When I say “Really fast waterfall” I’m not indenting to bash agile, I just know that most organizations including startups that I’ve worked for, that is what in reality it is.
Maybe that’s not a metric, I mean releases are a metric and they are somehow correlated but maybe the time period between releases in saying that we’re always going to release every two weeks and were going to close out this sprint on this day and putting a date on your sprint maybe that is kind of, well again, it’s all waterfall things. It’s not six months, it’s two weeks.
But at the same time, and you guys know it being in the Valley, you also don’t have to be the unrealistic startup who says that ops just flat out goes away, and nor do you want them to, I think that they have to very careful at what they’re actually asking for here by taking on a lot of liability. I think that habits are always really hard to break…
A point raised here that is new to me and refreshing, is that maybe your application doesn’t lend itself to micro-services, maybe it doesn’t lend itself to – because I think that to do continuous delivery, I have a very strong opinion that you need to have a certain type of application that has high transaction volume, geographically diverse etc. – but build with that as the goal in mind anyway. So in my point of view DevOps is more of a methodology and a practice that never ends, it’s a journey, you always have your eye on the target, which is a better outcome than today’s outcome.
What Other Metrics Matter?
Just a quick response to the lead time – I used to be a technical product manager, how does the product manager fit in? I think that that’s an interesting aspect because obviously you’re not going to take every feature request and implement it.
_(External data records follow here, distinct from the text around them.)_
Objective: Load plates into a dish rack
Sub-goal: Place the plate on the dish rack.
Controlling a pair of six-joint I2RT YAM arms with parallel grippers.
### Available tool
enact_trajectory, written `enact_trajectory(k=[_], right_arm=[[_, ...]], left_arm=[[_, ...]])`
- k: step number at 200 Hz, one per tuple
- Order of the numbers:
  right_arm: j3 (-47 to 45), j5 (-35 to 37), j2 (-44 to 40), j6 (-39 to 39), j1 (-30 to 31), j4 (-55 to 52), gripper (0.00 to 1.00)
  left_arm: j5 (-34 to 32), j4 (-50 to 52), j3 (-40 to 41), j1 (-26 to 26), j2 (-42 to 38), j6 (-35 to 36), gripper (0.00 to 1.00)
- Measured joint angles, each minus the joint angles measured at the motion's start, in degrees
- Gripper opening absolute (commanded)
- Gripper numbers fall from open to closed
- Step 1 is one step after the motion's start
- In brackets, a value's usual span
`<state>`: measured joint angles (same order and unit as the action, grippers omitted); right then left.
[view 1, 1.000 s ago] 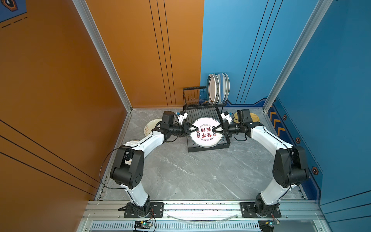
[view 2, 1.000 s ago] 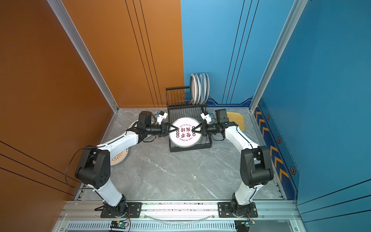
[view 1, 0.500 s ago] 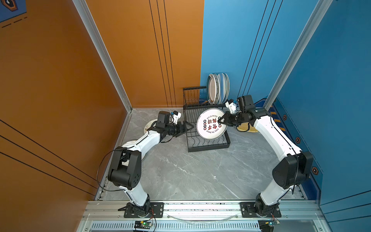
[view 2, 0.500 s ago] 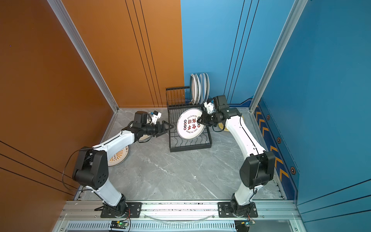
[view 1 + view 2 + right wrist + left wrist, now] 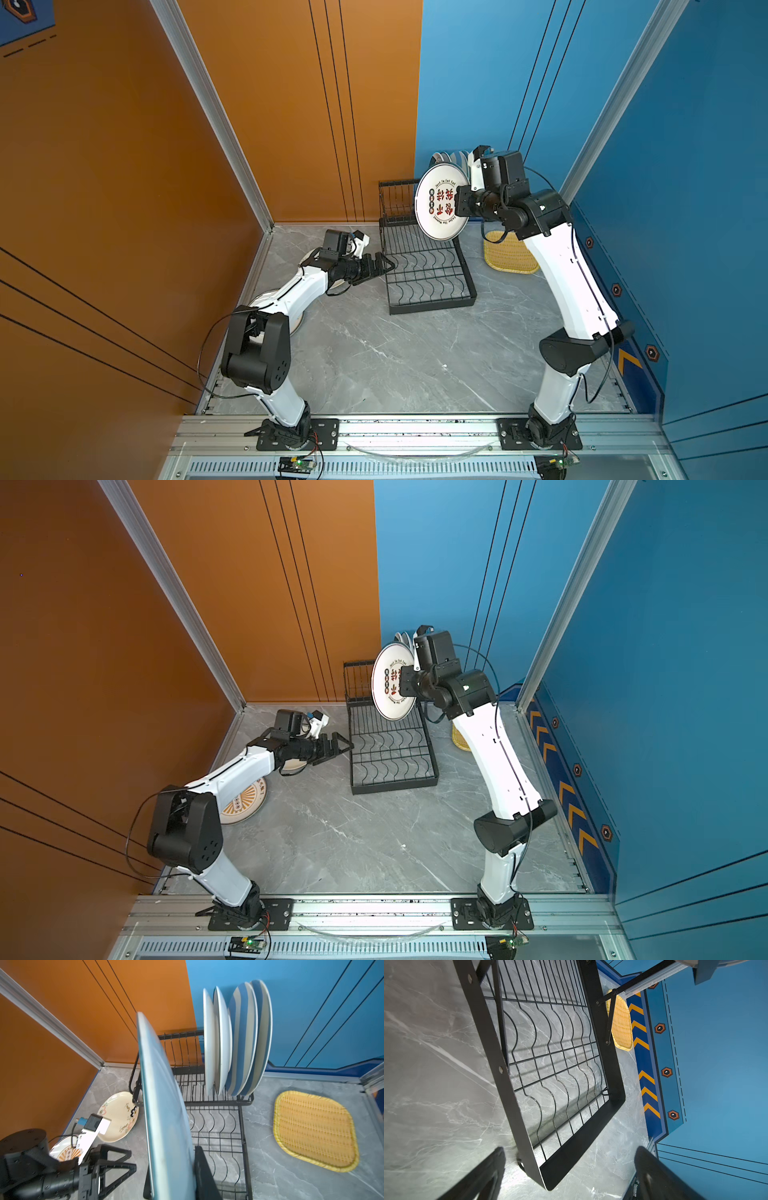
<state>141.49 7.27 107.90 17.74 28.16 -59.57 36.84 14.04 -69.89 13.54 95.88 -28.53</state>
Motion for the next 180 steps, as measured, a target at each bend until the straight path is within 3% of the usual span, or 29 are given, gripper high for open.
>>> enact_trajectory(k=[22, 69, 180], right_arm=[[4.4, 7.4, 4.5, -2.2, 2.0, 1.1, 0.0], [4.5, 19.1, 10.1, -7.3, 4.7, 9.5, 0.0], [4.5, 29.8, 20.2, -19.1, 5.9, 34.3, 0.0]], left_arm=[[-0.5, 0.9, 0.0, 0.0, -0.1, 0.7, 0.99], [-0.9, 2.3, 0.0, -0.6, -0.2, 2.2, 0.98], [-0.9, 3.5, -1.8, -3.0, -0.2, 3.7, 0.98]])
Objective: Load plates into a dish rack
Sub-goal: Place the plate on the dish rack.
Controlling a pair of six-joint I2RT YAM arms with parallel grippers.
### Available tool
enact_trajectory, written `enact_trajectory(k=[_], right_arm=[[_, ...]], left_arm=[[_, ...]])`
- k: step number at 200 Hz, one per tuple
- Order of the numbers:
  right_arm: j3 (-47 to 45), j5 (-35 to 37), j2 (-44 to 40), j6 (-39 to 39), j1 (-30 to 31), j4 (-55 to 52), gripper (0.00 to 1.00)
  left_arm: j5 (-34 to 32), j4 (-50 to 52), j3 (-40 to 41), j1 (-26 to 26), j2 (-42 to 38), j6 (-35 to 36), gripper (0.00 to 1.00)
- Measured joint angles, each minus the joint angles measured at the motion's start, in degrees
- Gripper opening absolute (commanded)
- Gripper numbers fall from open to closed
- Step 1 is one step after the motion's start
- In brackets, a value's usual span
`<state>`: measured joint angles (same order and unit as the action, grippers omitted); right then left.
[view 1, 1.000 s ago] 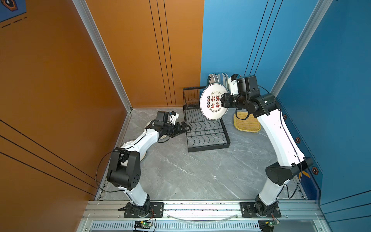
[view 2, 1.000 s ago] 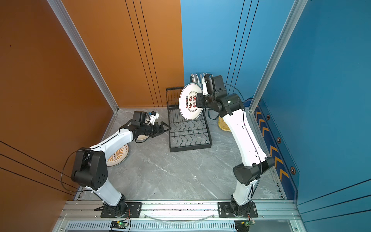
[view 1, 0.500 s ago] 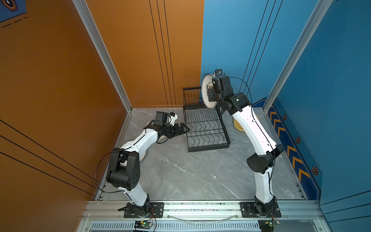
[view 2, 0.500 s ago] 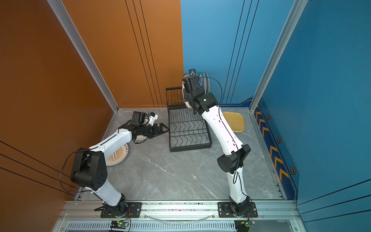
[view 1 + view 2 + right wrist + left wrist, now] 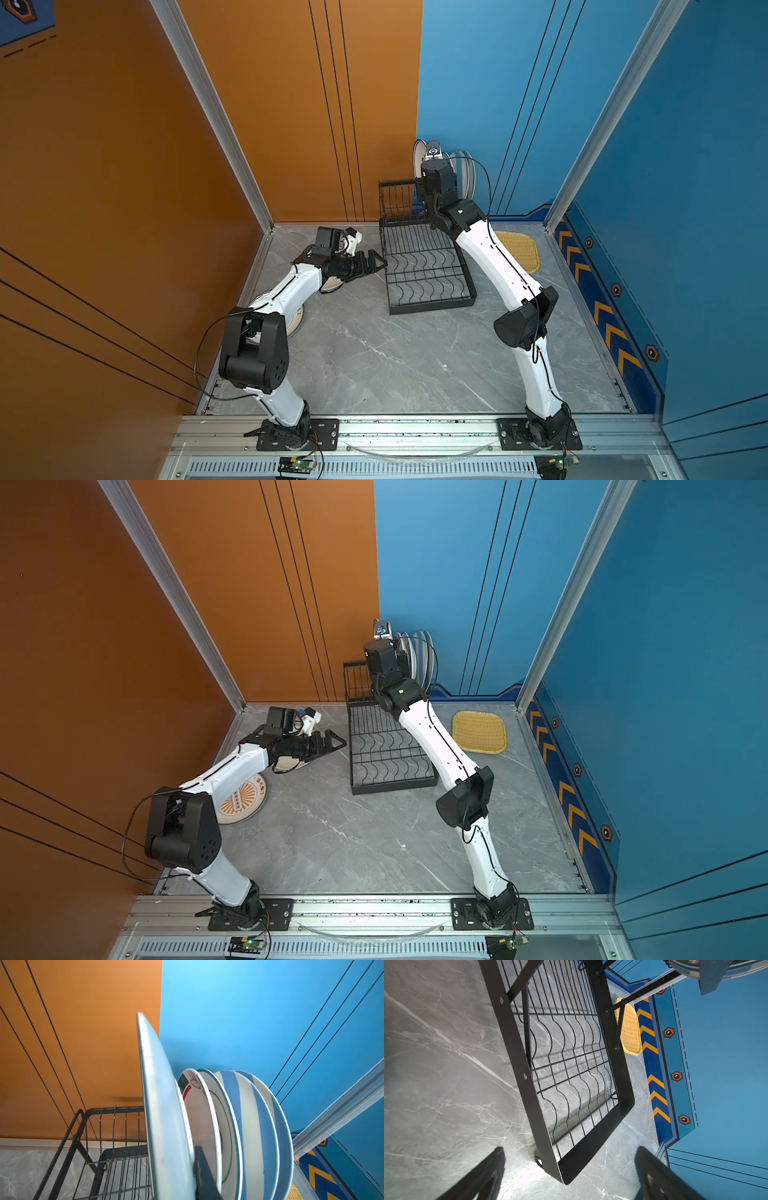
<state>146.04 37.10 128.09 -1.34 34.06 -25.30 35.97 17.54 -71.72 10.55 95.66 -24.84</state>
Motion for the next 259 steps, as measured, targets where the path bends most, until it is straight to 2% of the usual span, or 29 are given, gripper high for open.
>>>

So my top three metrics: the first one is a highly neglected area, it is QA functional testing. I think they got the short end of the stick, but they have a unique holistic point of view – so not only should they have their own measurements, but they should be involved in the other measurements, and there’s a great article out there by Greg Sypolt on the KPIs there.
The next one is totally unique and I haven’t seen it done, and I don’t know if it’s good or bad but I’d like to see somebody do this: a scoring mechanism over some period of time of your delivery chain, as a solitary unit – all the aspects that we’ve talked about play into that, but at the end of the year, can you tell me that you have gotten better at releasing software? You are a better software development shop? And how you score that I don’t know, somebody need to come up with that best practice, but I think that it’s one number, over a long period of time, and you say “we have gotten better”.
And one more, just because it’s been fascinating to me, is Exception Monitoring. I don’t see this a lot but the aspect that’s interesting to me about this is the amount of transparency, it fluoresces on the team and it becomes very personal once you start sharing your exceptions during build processes and everybody sees it on a single dashboard – which means you have to be comfortable with that transparency, which is I think a great thing at the end of the day, but going to be very hard to swallow for a lot of people.